What are the 2-cocycles in this complex? The 2-cochains are given by the polynomial ring {k \otimes \Lambda \otimes \Lambda \otimes k = k[z_1, z_2]}. Let {k[w_1, w_2, w_3]} be the ring of 3-cochains. By the earlier formula (1), the coboundary sends

\displaystyle f(z_1, z_2) \mapsto f(w_2, w_3) - f(w_1 + w_2, w_3) + f(w_1, w_2 + w_3) - f(w_1, w_2) .

It now follows that a 2-cocycle in this complex which is symmetric is precisely the same thing as a symmetric 2-cocycle in the earlier sense.

We will also identify the 2-coboundaries. A 1-cochain in {\hom_\Lambda(k, C^\bullet(k))} is just an element of {k[t]}, and the coboundary goes

\displaystyle f(t) \mapsto f(z_2) - f(z_1 + z_2) + f(z_1).

These are the “uninteresting” 2-cocycles.

Our next goal is to compute the {\mathrm{Ext}} groups of this coalgebra: in particular, we will find out what the “interesting” 2-cocycles are. These will arise when the denominator {d} in the statement of the theorem is not {1}.

4. Divided powers

Since {A} is a coalgebra, its dual (say, its graded dual) is an algebra. This is the divided power algebra on a single variable. Namely, we find that for each {n}, there exists an element {x^{(n)} \in A^{\vee}} (dual to {x^n} in the basis {\left\{1, x, x^2, \dots\right\}} for {A}). As a vector space, we have

\displaystyle A^{\vee} = k \left\{1, x^{(1)}, x^{(2)}, \dots\right\} .

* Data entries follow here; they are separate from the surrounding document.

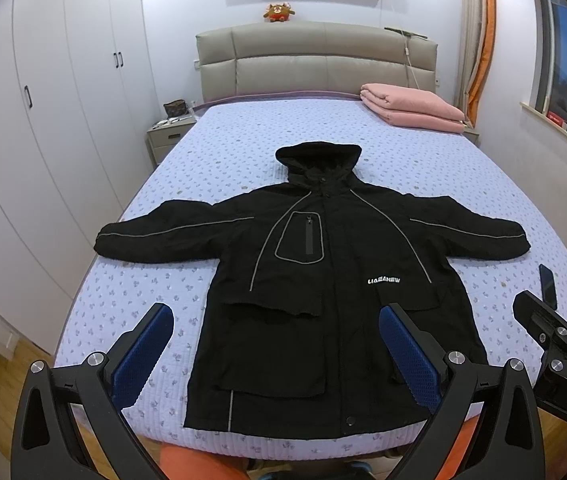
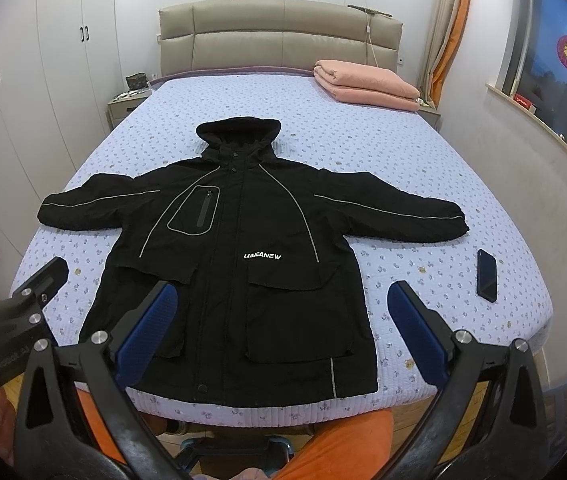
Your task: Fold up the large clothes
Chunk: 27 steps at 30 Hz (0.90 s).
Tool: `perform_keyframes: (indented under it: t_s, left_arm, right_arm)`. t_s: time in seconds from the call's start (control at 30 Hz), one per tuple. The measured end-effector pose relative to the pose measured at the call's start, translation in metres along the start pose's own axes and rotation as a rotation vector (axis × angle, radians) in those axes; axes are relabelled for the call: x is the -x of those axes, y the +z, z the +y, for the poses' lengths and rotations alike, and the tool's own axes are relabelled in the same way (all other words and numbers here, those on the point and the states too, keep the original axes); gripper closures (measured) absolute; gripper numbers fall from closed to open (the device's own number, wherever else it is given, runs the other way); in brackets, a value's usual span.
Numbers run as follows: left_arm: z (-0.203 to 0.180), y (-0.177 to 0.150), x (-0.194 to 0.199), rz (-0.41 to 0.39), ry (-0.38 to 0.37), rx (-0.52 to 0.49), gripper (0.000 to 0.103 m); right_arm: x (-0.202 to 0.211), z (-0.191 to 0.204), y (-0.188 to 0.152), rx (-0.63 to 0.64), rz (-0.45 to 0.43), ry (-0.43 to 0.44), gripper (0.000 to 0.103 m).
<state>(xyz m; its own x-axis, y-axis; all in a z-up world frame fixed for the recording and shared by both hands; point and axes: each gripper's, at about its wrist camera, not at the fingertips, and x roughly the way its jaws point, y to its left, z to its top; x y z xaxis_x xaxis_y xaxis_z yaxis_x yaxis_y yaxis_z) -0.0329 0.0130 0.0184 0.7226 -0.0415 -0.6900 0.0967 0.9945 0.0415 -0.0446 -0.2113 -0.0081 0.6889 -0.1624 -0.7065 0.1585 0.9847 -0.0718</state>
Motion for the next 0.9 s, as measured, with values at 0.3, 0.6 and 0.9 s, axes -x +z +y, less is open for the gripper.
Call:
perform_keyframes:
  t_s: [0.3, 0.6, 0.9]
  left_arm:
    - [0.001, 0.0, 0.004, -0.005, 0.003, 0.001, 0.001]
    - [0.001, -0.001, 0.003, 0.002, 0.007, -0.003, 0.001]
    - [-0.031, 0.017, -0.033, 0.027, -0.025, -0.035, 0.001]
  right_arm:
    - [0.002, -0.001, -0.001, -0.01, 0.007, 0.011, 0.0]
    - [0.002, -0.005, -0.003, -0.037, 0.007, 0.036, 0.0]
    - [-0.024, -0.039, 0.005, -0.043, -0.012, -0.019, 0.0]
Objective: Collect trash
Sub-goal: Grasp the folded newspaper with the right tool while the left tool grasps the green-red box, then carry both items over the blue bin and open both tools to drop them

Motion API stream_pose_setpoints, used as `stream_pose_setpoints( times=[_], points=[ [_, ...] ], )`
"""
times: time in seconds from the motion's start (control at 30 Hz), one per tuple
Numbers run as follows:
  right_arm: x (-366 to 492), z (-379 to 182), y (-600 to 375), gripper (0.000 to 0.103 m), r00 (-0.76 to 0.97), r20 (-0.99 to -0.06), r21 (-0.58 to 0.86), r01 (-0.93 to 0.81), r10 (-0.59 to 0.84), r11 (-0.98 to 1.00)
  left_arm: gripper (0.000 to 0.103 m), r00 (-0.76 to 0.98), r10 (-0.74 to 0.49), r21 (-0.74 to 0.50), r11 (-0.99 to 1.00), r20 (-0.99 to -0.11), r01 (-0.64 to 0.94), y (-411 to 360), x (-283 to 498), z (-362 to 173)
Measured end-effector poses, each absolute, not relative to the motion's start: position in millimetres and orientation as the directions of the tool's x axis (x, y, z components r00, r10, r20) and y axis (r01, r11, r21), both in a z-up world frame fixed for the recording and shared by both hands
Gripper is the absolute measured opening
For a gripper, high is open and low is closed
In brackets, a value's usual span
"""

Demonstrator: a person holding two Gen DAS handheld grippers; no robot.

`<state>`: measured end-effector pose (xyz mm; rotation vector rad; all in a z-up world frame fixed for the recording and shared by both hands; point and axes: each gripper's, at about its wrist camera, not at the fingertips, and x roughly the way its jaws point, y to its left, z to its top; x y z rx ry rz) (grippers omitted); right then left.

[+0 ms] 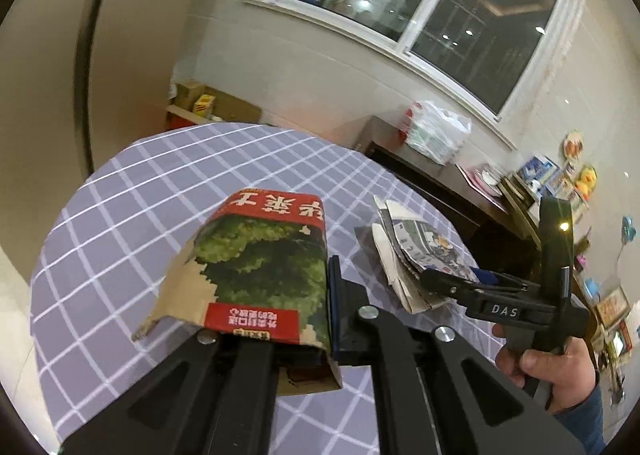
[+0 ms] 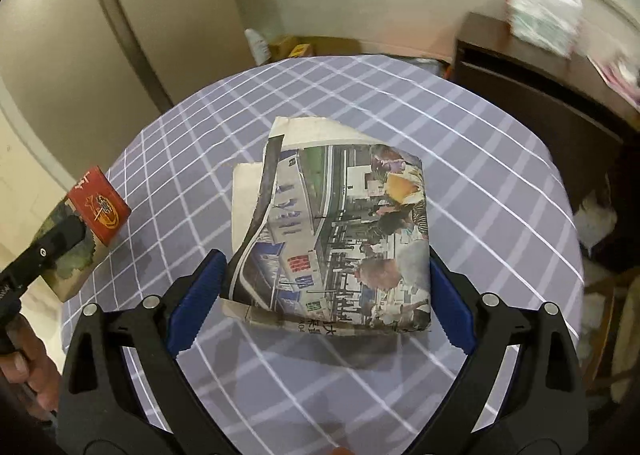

In {A}, we have the coalgebra structure

\displaystyle \Delta(x^n) = \sum \binom{n}{i} x^i \otimes x^{n-i}.

Dualizing, we get the algebra structure in {A},

\displaystyle x^{(i)}x^{(j)} = \frac{n!}{i! j!}x^{(n)}.

This is precisely the defining property of the divided power algebra. The idea is that {x^{(i)} } should be morally {\frac{x^i}{i!}}, but in general one can’t divide by {i!}. The formulas above state that {x^{(i))}} still behave that way.

We will write

\displaystyle A^{\vee} = \Gamma(x),

and use the notation {\Gamma} to denote a divided power algebra.

Note that this dualization process is very natural: it comes up in the relation between cohomology and homology. The space {\mathbb{CP}^\infty} is a topological abelian group (or at least, homotopy equivalent to one) as a {K(\mathbb{Z}, 2)}, and its cohomology ring is precisely the Hopf algebra {A} above. Consequently, its homology ring is the divided power algebra on an element in degree {2}.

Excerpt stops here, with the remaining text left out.